Thank you very much again.


----------



## wblock@ (May 28, 2014)

*Re: LPD/LPR and apsfilter: ghostscript9 *.ps files not print*

file(1) just checks for certain characteristics.  The problem may be the clone PostScript ("BRScript") in the printer.  The printer vendors use these clone versions to avoid paying license fees to Adobe, but I've found small incompatibilities in HP and Oki versions in the past.

Maybe feed the converted PostScript output to ps2ps to try to remove any oddness before printing?

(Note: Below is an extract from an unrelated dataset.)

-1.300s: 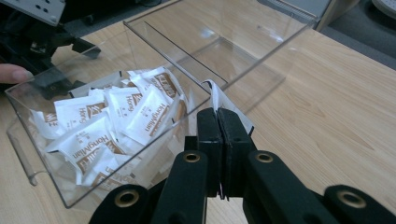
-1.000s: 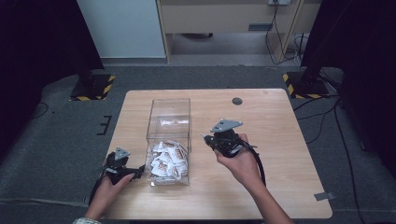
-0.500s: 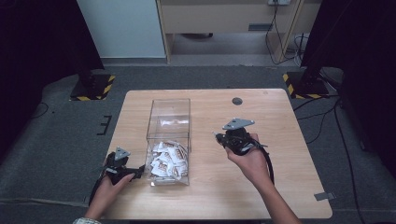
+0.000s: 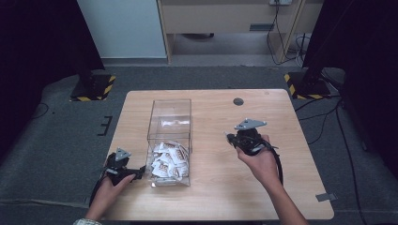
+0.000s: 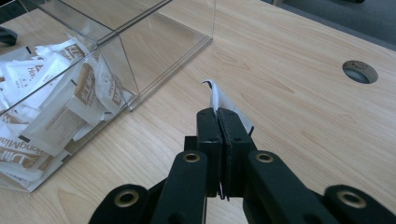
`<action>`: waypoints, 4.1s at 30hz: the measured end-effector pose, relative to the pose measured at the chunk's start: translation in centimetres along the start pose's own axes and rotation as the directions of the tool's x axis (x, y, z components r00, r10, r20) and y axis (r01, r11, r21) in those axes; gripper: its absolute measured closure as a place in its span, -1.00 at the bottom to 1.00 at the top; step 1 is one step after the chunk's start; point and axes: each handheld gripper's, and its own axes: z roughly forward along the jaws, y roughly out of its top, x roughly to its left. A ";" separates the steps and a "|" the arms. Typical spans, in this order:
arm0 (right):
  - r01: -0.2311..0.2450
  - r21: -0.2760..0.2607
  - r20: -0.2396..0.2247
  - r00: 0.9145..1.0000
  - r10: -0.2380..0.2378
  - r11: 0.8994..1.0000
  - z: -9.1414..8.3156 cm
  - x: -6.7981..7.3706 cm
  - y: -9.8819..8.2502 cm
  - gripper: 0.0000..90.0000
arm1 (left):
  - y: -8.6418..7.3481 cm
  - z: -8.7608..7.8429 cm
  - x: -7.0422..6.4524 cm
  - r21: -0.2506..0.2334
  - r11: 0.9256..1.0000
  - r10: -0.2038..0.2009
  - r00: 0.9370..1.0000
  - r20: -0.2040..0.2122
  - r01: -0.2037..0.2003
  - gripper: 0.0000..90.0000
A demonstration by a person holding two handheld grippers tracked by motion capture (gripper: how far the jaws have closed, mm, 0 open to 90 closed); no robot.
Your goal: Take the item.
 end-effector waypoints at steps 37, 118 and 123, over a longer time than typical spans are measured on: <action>-0.047 0.036 0.072 0.996 0.045 0.998 2.0 -3.6 -0.4 0.97 | 0.0 0.0 0.0 0.000 1.000 0.002 1.000 0.000 -0.002 -1.00; -0.119 0.118 0.069 0.991 0.111 0.986 7.1 -4.3 -2.1 0.40 | 0.0 0.0 0.0 0.000 1.000 0.002 1.000 0.000 -0.002 -1.00; -0.114 0.098 0.061 0.992 0.109 0.989 6.8 -4.2 -1.8 0.32 | 0.0 0.0 0.0 0.000 1.000 0.002 1.000 0.000 -0.002 -1.00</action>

One other thought: if the PDF is one of those that is not actually text but a giant bitmap, the printer might be running out of memory.  HP lasers default to merely aborting problem pages, but can be set to print a PostScript error page.  Maybe something similar is available on the Brother.


----------



## benat (May 28, 2014)

*Re: LPD/LPR and apsfilter: ghostscript9 *.ps files not print*

Thanks @wblock@. 

The loreipsum.abw.pdf is a PDF text file, and so is the PostScript file loreipsum.abw.ps created by Abiword. The PostScript files generated by print/ghostscript9 are much bigger and look more like "giant bitmaps", but they still have some legible lines inside.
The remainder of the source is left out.